What you will do:
Find the line containing "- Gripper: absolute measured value" in the entries below. Restate it and each line after it, word for word, up to and including the line containing "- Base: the".

Source data:
______

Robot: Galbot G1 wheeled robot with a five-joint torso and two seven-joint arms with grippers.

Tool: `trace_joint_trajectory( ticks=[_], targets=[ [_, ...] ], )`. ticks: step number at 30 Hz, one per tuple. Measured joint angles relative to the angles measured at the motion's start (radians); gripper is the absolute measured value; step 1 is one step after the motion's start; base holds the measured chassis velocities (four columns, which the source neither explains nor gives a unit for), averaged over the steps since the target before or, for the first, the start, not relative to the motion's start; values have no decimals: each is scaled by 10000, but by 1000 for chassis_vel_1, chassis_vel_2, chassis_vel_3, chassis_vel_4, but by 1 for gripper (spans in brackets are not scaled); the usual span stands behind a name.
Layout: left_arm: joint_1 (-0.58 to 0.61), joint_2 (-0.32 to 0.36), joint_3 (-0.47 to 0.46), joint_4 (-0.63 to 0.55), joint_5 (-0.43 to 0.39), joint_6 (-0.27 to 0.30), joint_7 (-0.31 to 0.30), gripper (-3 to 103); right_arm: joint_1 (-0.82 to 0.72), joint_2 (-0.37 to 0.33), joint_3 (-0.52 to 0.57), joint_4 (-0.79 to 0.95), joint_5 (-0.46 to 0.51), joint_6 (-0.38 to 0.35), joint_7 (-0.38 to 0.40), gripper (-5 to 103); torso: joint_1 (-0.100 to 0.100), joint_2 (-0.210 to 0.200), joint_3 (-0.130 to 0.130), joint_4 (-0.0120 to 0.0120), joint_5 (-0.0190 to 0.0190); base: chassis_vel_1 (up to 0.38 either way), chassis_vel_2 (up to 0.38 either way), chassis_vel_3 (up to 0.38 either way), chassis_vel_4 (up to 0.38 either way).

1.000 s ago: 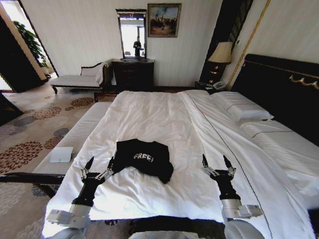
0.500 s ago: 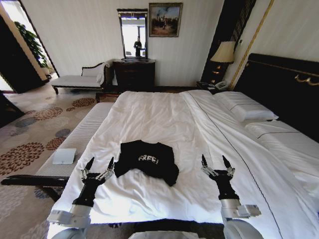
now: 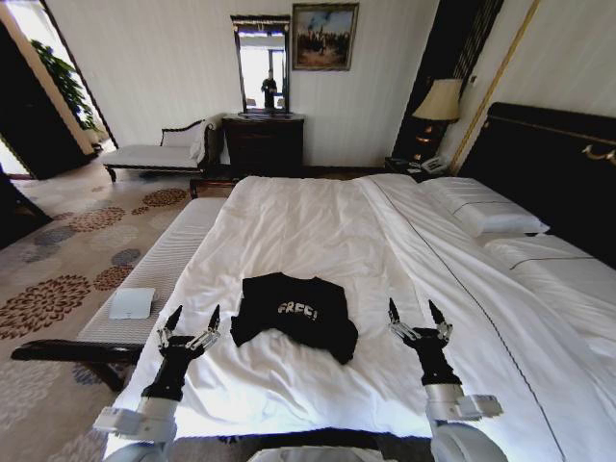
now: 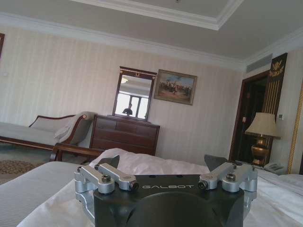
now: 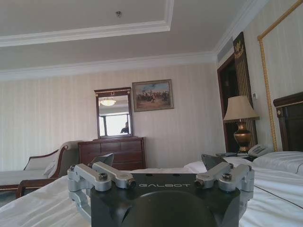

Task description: Fold the clothes on the bed.

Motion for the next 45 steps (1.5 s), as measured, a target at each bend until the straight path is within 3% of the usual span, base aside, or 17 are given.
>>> trace_joint_trajectory(
  ticks=[11,19,24,26,29,31,32,35,37,42,45],
  targets=[
    [-206,-20,156,323,158,20,-70,100,72,28,-94,-143,198,270,108,100,0,0,0,0,1,0,0,0,0],
    [-933,179,-218,1313,88,290,-846,100,160,70,-362,-480,23,415,212,100,-1,0,0,0,0,0,0,0,0],
    [-1451,528,-211,2300,-262,1124,-1349,100,280,129,-646,-867,-185,566,214,100,0,0,0,1,0,0,0,0,0],
    [-1750,735,172,2726,-599,1819,-1589,100,357,162,-851,-1092,-277,596,245,100,0,0,0,0,-1,0,0,0,0],
    [-2050,806,436,2957,-792,2216,-1727,100,412,167,-987,-1239,-317,598,265,100,0,0,0,1,-1,0,0,0,0],
    [-2706,873,786,3288,-1445,2815,-2158,100,554,168,-1134,-1484,-414,610,302,100,0,0,0,0,-2,0,0,0,0],
    [-2706,873,786,3288,-1445,2815,-2158,100,554,168,-1134,-1484,-414,610,302,100,0,0,0,0,-2,0,0,0,0],
    [-3635,1058,1085,3708,-3258,3600,-2979,100,732,136,-1275,-1820,-476,649,349,100,1,0,1,-1,1,0,0,0,0],
    [-3759,1081,1137,3797,-3545,3703,-3067,100,765,126,-1287,-1883,-479,670,355,100,0,0,0,-1,1,0,0,0,0],
    [-4952,871,1409,4562,-5510,4414,-3638,100,1051,36,-1325,-2435,-432,777,476,100,0,0,0,1,1,0,0,0,0],
    [-5449,732,1590,4990,-5562,4489,-3753,100,1146,21,-1318,-2642,-407,795,516,100,0,0,0,0,0,0,0,0,0]
  ],
)
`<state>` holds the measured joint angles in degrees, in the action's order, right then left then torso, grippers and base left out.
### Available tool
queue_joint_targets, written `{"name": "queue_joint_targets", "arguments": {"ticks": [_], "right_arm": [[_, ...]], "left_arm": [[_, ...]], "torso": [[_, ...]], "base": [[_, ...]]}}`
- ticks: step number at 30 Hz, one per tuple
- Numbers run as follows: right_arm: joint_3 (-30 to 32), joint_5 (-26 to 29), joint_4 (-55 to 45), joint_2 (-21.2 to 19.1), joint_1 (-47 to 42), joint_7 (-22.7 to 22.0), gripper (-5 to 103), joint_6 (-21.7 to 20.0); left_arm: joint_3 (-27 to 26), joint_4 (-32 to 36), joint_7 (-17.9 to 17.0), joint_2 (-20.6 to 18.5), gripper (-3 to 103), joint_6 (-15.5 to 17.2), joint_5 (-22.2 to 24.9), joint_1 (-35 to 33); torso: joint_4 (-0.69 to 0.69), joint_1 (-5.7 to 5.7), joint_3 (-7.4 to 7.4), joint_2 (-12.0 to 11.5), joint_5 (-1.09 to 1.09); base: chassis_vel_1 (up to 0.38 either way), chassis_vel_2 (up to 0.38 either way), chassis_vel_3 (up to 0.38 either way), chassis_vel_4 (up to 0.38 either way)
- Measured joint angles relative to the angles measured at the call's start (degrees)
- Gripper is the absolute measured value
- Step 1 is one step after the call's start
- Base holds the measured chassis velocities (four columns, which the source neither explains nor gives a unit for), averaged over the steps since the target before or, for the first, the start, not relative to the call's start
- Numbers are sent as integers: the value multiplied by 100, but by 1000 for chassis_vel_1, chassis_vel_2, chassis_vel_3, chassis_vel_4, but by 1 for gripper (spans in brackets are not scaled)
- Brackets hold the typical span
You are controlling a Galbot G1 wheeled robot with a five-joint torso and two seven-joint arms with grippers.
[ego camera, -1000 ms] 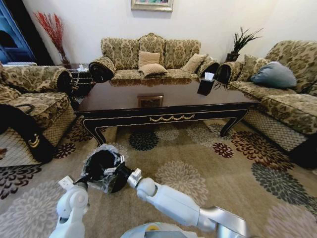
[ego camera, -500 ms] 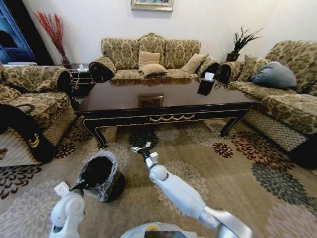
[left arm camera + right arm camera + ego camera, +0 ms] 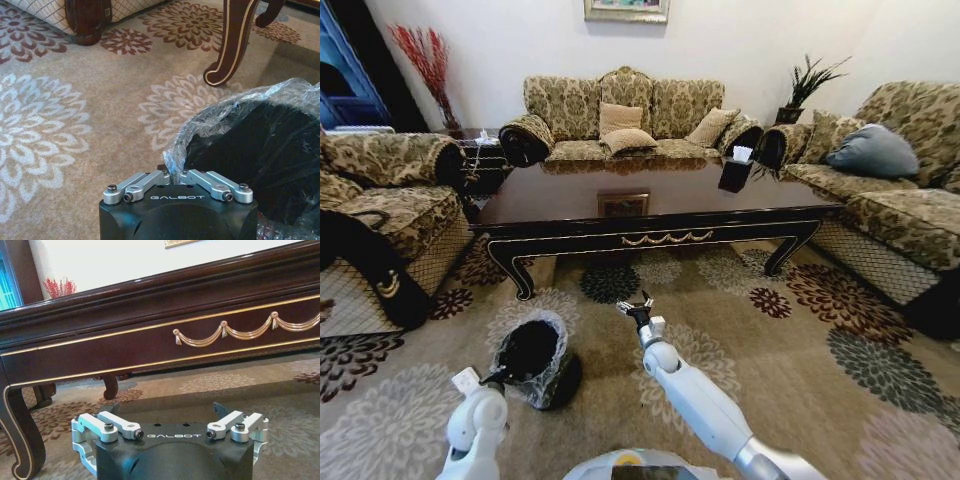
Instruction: Move to the front of the table and pick up the trash from the floor, then place it into the trash bin.
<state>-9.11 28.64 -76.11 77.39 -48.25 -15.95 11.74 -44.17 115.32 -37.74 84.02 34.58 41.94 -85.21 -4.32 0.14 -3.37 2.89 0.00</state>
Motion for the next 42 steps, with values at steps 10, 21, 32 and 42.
{"name": "queue_joint_targets", "arguments": {"ticks": [10, 21, 32, 42], "right_arm": [[26, 33, 187, 81, -3, 299, 100, 409], [527, 228, 61, -20, -293, 484, 100, 927], [1361, 37, -906, -398, -1076, 647, 100, 922], [2312, -882, -2363, -683, -2326, 818, 100, 1015]], "left_arm": [[-73, 80, 366, -27, 13, -454, -412, -63], [-81, 708, 71, -81, 50, -630, -807, -500], [-485, 1443, 1763, -73, 93, -2731, -2531, -1599], [-437, 1298, 2581, 349, 100, -4499, -3420, -1757]], "torso": [[-2, 0, 0, 1, -1], [-3, 0, 0, 2, 0], [-1, 0, 0, 2, 0], [-3, 0, 0, 1, 0]], "base": [[0, 0, 0, 0], [0, 0, 0, 0], [0, 0, 0, 0], [0, 0, 0, 0]]}}
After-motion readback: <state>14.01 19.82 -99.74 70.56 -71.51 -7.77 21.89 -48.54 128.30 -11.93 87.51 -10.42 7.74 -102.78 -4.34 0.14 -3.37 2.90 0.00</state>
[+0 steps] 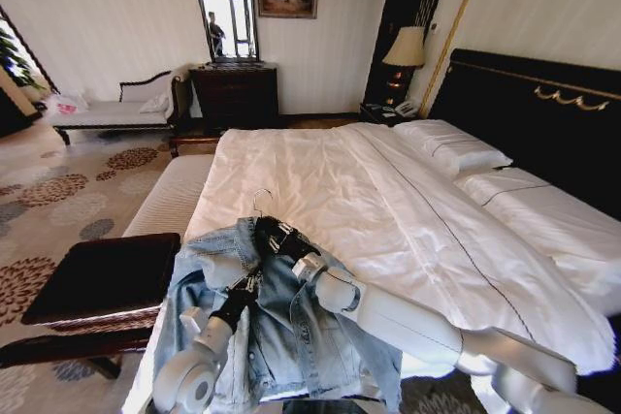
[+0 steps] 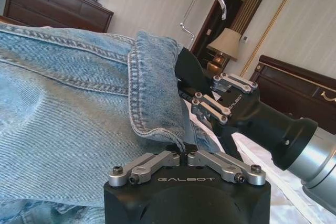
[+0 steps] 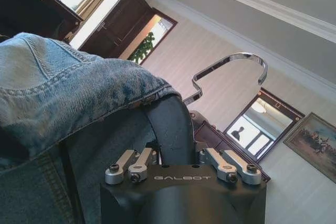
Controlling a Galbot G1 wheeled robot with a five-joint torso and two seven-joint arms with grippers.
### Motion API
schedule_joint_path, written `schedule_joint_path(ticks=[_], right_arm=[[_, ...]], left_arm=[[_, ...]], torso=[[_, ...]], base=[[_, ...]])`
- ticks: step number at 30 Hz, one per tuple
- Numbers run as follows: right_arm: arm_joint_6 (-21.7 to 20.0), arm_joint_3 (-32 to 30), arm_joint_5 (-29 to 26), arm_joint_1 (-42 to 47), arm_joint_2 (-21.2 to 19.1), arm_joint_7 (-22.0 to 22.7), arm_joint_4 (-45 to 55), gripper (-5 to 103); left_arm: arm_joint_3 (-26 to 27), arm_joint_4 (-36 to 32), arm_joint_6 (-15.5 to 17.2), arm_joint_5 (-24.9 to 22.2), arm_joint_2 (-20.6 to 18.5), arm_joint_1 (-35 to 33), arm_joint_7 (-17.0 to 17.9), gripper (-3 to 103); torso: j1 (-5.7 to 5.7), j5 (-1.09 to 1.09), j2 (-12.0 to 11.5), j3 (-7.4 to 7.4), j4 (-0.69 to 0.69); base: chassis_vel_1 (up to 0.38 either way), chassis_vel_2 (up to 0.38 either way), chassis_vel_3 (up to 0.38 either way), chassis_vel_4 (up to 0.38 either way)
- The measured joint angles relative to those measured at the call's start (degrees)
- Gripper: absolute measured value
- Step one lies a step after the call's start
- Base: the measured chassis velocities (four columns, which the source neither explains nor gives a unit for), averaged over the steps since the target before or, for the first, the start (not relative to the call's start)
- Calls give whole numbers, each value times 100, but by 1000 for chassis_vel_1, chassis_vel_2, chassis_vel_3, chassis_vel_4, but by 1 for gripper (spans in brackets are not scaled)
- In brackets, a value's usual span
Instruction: Pick up the clothes from the bed and hang them on the clothes hanger.
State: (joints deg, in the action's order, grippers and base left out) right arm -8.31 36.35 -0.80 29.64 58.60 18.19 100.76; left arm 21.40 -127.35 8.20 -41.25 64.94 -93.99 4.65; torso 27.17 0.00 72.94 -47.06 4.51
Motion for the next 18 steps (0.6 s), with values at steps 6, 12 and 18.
schedule_joint_path(ticks=[6,12,18], right_arm=[[142,-44,100,10,64,15,-94,30],[225,-55,172,19,86,21,-136,30],[335,-80,289,50,118,26,-205,29]], left_arm=[[116,-153,99,-118,-53,-115,88,10],[307,-410,140,-187,-91,-322,104,31],[512,-784,180,-129,-108,-721,73,53]], torso=[[0,-2,0,0,0],[0,0,0,0,0],[0,-1,0,0,0]], base=[[0,0,0,0],[0,0,0,0],[0,0,0,0]])
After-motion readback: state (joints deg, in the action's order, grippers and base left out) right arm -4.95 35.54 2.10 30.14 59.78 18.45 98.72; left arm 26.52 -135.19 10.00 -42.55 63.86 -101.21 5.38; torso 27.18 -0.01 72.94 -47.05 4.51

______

Completed exercise:
- Gripper: absolute measured value
- Step one lies a step after the call's start
- Base: the measured chassis velocities (four columns, which the source neither explains nor gives a unit for), averaged over the steps since the target before or, for the first, the start (not relative to the call's start)

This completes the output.